Four times a year, Arnie Diedrich of Ringwood dedicates his time and energy to organizing one of the largest blood drives in McHenry County.
The 64-year-old retired construction worker and farmer believes strongly in giving back and helping those he doesn’t know.
However, the dire need for blood drives hit very close to home for Diedrich three years ago.
His son Matt was nearly killed in an industrial accident in Freeport while working on rock crushers for gravel pits. One of the pieces slipped, and six tons of steel fell on top of him, pinning him underneath.
“He had shattered vertebras, and his pelvis and ankle were broken,” Diedrich says. “I saw him every day. He had been in the intensive care unit for 10 days.”
His son required many surgeries, plus more than a dozen blood transfusions.
“That’s why I do blood drives,” Diedrich says. “You never know when anybody will need it, but it has to be there.”
When Diedrich sat in the hospital waiting room, he spoke with a loved one of another ICU patient.
“I talked about giving blood,” he says. “They said their son had taken 20 units of blood already. They were thanking me for what I do. But the thanks should go to the people that walk through the door of a blood drive to give. I’m just a go-between.”
Although his son is doing well except for some aches and pains from the injuries, the incident inspired Diedrich even more to continue his passion to collect more and more blood for other families who are in need.
A Huge Success
Diedrich works with Heartland Blood Centers to host his blood drives, and the local chapter of the Knights of Columbus sponsors the drives at St. John the Baptist Catholic Church in Johnsburg.
At the end of 2011, Heartland announced that among its 208 donation areas, Diedrich’s blood drives brought in more than 450 blood units for the year — second only to the village of Lombard. While an admirable feat, to put that number into perspective, 600 blood units are needed on average each day in the Chicago area, says Michelle Dodd, a marketing representative for Heartland.
However, Dodd still wishes more people with Diedrich’s ambition and selflessness could help at all her blood drives.
“He is the most dedicated coordinator I’ve ever had the pleasure of working with,” she says. “He [took] it to heart even before his son needed so many transfusions. I wish I could clone him. If we had more Arnies in the world, blood drives wouldn’t be a problem.”

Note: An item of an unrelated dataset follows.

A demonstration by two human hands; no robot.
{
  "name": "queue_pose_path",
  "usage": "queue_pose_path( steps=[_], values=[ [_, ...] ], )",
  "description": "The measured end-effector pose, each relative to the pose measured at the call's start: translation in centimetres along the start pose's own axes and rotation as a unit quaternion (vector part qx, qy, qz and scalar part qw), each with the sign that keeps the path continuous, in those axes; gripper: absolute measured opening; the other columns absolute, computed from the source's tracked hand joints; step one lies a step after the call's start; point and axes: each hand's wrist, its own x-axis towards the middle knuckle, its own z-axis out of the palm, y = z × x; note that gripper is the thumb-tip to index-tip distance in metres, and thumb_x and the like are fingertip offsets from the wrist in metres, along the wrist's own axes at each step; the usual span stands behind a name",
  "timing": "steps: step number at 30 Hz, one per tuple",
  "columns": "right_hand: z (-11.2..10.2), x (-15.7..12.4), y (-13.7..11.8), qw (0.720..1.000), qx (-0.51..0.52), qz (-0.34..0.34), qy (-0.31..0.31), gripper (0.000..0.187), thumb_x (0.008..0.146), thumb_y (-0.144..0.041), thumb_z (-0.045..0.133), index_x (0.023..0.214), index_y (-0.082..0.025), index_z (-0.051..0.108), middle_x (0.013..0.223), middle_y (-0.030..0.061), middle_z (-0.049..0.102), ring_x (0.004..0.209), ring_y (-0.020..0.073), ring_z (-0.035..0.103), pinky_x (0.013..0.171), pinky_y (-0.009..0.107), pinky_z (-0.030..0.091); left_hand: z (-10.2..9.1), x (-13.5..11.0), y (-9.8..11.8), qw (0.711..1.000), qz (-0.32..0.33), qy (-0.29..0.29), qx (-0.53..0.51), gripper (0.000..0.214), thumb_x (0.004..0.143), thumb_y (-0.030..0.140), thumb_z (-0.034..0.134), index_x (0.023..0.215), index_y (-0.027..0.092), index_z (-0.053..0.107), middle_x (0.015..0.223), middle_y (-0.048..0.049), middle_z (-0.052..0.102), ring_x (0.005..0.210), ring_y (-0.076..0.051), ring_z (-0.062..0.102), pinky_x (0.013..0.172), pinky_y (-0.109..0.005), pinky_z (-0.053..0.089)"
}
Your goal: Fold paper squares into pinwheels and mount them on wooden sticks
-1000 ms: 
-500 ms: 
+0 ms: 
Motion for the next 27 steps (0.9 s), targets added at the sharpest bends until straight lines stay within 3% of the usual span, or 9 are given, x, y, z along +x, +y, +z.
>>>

Diedrich paints signs that sit along the roadways advertising drives. Heartland gives him 10 pages with 36 names on each page of potential donors, and he calls each one of them with the help of volunteers.
Then, they call donors again right before the drive to remind them of the date and time they should arrive. His wife, Barb, also helps out with the drives, greeting people all day long and working at the desk.
The Johnsburg blood drive requires 15 beds because so many people come through. During the last blood drive Diedrich hosted in March, 120 units of blood were collected.
Many of Diedrich’s donors come to all four drives each year, he says. Diedrich, himself, has donated 72 units of blood since the 1990s.
He also participates in double red cell donations — which involves much more testing than a regular blood donation, Dodd says.
Continuing To Give
Diedrich’s volunteerism doesn’t end with blood drives. He also donates profits from his farming to St. Jude Children’s Research Hospital.
“His heart is really remarkable,” Dodd says.
And he offers a helping hand to others when possible.
He recently worked with a neighboring farmer to take the steel roof off of the farmer’s barn. However, something went awry.
“I took a wrong step, and I fell 8 feet down and landed on concrete. I broke my hip,” he says.
Diedrich underwent surgery for his hip and for his shoulder. But, by his next blood drive, he hopes to be his old self again.
The next St. John’s/Knights of Columbus blood drive will take place from 7:30 a.m. to 1 p.m. June 30 at the church at 2302 W. Church St., in Johnsburg. For more information, call Diedrich at 815-728-1848 or visit www.heartlandbc.org/drives.html.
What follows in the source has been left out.